» **ABOUT THIS TASK**
Say, as a bare number, how many lines of the listing hold "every".
/---
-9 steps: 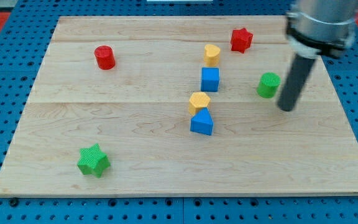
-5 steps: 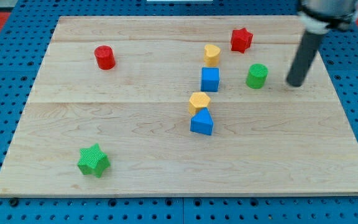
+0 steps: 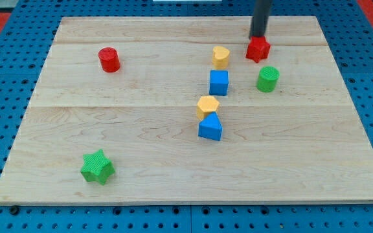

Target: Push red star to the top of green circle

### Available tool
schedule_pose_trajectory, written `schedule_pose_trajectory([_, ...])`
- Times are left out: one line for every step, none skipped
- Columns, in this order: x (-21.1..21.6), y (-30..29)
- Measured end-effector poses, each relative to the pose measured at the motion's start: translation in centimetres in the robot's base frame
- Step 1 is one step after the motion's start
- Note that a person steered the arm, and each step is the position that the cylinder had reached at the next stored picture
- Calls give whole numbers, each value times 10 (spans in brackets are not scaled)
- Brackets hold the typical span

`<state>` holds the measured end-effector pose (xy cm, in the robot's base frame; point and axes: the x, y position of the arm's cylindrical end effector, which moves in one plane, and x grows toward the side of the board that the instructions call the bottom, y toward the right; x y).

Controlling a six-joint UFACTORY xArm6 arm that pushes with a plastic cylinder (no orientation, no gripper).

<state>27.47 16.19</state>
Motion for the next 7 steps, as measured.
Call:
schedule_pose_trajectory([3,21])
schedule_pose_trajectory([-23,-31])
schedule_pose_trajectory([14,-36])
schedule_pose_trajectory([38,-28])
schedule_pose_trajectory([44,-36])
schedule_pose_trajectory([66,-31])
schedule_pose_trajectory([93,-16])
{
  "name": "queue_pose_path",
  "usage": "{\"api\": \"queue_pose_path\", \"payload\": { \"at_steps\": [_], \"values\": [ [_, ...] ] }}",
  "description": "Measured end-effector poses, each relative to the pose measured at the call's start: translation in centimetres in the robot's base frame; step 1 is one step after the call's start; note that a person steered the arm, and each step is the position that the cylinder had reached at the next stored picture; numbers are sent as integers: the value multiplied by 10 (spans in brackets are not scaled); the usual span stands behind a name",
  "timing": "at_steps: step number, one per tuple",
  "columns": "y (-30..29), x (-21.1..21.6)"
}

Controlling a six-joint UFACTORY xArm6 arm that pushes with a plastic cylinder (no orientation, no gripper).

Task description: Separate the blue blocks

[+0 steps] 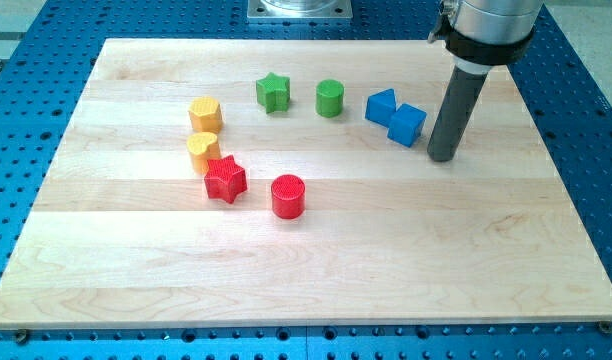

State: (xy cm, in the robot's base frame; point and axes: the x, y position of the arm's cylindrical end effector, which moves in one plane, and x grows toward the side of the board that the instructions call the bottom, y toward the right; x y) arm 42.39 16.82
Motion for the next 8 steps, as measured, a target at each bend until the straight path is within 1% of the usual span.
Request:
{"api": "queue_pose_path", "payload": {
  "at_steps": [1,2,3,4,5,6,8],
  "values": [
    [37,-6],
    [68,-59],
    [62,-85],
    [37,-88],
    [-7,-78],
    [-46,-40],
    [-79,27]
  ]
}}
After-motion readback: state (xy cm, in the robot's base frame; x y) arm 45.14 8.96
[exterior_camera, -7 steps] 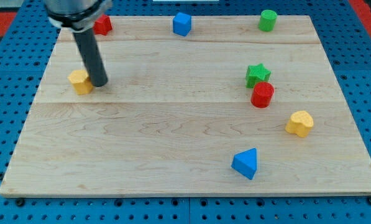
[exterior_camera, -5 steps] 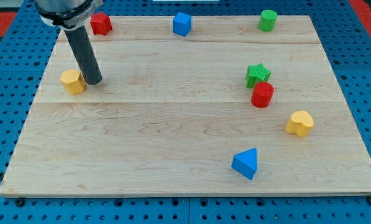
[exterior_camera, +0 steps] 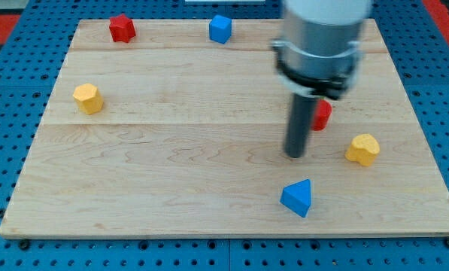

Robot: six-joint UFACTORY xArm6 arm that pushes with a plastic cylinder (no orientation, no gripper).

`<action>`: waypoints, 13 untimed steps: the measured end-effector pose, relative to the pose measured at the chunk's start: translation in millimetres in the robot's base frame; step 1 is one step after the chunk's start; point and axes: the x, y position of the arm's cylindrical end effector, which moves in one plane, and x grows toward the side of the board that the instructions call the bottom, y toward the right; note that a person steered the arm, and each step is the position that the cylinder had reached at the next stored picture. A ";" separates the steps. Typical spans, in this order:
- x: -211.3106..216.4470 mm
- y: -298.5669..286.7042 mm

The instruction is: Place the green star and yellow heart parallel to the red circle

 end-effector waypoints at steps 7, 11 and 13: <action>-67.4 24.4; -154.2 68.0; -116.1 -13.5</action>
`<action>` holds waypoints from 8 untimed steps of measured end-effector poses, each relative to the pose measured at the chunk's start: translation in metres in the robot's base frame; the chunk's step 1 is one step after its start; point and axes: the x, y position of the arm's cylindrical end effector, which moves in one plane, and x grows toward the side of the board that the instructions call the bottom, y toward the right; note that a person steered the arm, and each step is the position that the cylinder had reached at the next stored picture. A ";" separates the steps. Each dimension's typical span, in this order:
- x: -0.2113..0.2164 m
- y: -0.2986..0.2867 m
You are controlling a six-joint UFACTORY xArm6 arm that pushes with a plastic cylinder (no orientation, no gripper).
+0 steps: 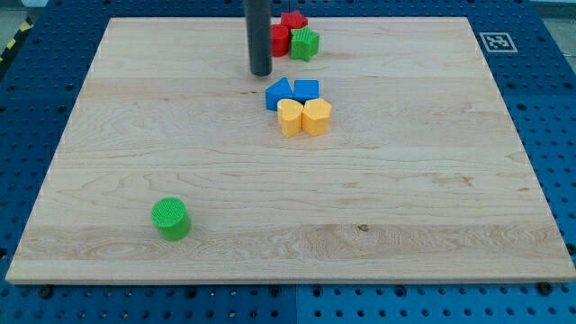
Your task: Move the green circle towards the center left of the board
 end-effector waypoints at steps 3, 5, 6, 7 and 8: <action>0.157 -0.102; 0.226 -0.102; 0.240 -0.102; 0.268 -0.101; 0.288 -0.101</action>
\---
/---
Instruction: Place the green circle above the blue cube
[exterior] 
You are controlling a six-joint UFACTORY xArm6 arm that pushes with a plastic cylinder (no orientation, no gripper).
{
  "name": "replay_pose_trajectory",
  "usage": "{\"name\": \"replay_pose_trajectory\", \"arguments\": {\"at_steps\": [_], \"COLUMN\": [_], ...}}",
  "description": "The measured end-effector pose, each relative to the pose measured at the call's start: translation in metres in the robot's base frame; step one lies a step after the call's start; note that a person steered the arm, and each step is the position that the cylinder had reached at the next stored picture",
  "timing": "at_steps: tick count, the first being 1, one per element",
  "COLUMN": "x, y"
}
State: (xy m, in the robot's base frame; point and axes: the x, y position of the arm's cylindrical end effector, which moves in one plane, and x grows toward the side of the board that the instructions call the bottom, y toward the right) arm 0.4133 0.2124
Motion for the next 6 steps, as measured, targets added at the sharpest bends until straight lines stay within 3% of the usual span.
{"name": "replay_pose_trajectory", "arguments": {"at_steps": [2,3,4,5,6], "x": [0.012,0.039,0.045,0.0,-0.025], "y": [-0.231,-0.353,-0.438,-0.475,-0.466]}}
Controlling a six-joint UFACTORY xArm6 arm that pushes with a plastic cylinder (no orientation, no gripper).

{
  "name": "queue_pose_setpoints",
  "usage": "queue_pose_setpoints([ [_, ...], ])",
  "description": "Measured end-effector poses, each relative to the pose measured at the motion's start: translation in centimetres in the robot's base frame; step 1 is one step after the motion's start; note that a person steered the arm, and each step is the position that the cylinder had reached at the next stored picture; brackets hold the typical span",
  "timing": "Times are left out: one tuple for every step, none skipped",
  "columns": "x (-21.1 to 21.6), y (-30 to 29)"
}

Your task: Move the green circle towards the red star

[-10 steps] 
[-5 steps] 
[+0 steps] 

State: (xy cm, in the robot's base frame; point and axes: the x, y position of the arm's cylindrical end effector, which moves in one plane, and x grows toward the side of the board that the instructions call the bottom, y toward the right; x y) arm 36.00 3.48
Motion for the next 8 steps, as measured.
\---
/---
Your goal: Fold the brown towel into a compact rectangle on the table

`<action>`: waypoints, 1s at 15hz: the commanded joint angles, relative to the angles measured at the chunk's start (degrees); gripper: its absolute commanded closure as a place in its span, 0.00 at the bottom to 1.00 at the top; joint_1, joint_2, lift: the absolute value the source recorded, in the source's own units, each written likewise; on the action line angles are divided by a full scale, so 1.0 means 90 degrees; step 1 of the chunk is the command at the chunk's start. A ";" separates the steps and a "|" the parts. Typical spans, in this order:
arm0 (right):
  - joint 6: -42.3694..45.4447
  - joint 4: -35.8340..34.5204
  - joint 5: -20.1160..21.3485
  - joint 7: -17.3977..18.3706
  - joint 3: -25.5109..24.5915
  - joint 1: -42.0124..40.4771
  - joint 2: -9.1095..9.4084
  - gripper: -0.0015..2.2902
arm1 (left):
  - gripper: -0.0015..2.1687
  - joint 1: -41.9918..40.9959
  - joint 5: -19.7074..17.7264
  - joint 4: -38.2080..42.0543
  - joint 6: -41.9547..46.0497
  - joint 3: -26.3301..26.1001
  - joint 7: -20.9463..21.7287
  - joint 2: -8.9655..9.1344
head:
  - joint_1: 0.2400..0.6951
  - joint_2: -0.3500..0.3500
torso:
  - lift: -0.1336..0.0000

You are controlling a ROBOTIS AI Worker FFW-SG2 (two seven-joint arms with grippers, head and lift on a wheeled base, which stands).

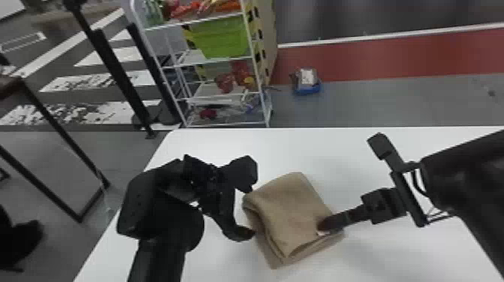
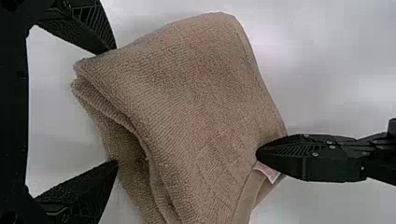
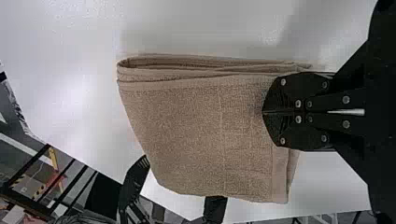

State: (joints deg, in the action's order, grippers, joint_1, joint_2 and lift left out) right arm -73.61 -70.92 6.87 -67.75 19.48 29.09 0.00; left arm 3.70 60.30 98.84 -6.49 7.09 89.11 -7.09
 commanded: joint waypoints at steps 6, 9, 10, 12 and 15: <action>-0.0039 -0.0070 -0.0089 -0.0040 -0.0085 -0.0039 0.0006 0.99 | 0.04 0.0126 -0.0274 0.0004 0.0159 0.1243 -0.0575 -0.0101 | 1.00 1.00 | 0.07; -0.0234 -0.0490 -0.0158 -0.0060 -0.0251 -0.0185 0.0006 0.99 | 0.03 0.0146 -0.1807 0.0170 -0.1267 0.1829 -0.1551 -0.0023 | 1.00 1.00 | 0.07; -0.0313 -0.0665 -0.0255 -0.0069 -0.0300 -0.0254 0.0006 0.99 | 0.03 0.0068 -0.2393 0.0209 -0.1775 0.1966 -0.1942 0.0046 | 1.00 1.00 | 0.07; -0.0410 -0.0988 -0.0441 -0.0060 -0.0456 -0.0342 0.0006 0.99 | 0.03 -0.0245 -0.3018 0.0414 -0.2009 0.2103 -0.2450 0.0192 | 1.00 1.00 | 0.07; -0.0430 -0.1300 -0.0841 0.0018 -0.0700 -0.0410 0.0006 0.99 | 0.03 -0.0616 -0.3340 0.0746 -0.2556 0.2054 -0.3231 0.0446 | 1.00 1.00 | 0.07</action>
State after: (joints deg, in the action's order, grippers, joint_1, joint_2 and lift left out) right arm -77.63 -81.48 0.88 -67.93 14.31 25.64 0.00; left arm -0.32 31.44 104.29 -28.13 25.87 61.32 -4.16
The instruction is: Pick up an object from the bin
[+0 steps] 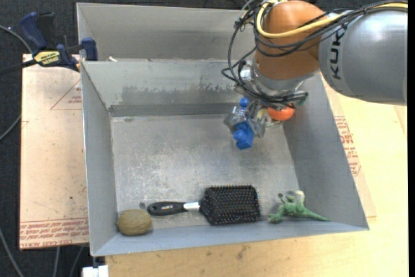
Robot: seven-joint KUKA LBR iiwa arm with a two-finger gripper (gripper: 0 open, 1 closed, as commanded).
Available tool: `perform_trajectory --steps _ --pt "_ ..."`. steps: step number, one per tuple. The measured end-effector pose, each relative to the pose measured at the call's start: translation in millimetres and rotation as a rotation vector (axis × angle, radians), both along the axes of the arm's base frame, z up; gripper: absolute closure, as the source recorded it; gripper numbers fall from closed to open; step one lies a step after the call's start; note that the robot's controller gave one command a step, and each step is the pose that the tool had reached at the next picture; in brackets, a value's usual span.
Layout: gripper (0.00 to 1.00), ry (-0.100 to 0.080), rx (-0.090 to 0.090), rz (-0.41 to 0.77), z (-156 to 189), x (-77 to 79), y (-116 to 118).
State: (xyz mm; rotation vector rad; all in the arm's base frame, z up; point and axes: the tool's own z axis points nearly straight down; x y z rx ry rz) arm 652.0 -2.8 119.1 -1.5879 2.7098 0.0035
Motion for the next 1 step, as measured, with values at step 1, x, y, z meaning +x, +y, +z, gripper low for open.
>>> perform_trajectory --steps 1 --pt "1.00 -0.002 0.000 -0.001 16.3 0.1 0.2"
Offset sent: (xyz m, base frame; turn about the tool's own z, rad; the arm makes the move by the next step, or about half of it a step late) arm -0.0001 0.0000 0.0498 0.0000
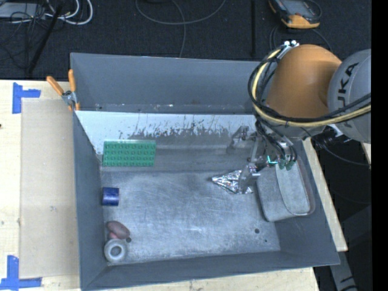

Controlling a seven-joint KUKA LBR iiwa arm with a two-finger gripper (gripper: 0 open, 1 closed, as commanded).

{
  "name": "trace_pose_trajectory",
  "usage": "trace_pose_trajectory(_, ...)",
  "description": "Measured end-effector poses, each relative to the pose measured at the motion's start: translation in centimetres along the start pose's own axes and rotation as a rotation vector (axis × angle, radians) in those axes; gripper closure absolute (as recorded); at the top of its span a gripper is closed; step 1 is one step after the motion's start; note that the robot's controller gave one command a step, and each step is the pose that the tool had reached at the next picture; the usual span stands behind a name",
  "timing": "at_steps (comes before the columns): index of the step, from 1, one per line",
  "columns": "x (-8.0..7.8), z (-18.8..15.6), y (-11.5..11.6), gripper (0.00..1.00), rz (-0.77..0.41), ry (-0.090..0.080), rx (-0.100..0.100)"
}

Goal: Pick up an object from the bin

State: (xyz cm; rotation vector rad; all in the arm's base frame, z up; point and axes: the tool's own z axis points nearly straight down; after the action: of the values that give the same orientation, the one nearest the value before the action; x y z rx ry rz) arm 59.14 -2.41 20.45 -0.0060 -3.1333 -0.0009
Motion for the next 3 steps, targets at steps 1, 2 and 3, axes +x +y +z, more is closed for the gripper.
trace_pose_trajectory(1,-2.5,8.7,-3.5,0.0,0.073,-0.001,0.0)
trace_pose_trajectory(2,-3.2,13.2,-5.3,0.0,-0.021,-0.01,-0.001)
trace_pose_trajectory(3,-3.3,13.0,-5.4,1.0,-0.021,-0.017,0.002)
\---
» **RESULT**
2